Exercise details: Carry none of the pictures over; write out the complete data exactly.

Dataset extract:
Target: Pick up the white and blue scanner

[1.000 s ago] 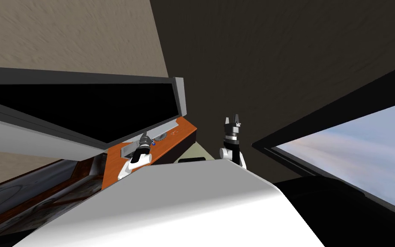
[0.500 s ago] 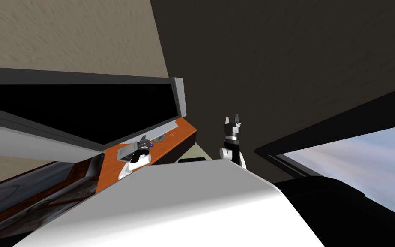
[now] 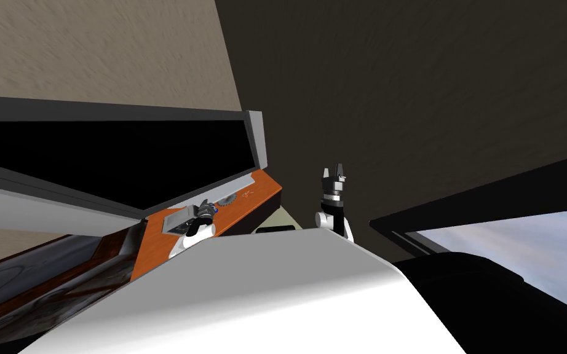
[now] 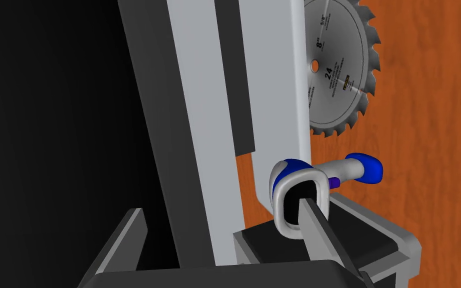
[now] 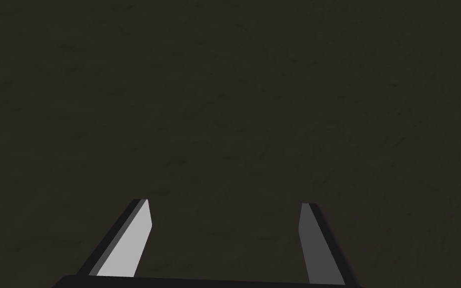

Solution to this task:
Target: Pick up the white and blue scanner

[1.000 s ago] 
[0.500 s ago] 
[now] 
[now] 
[now] 

The answer has been given, and the exercise is done.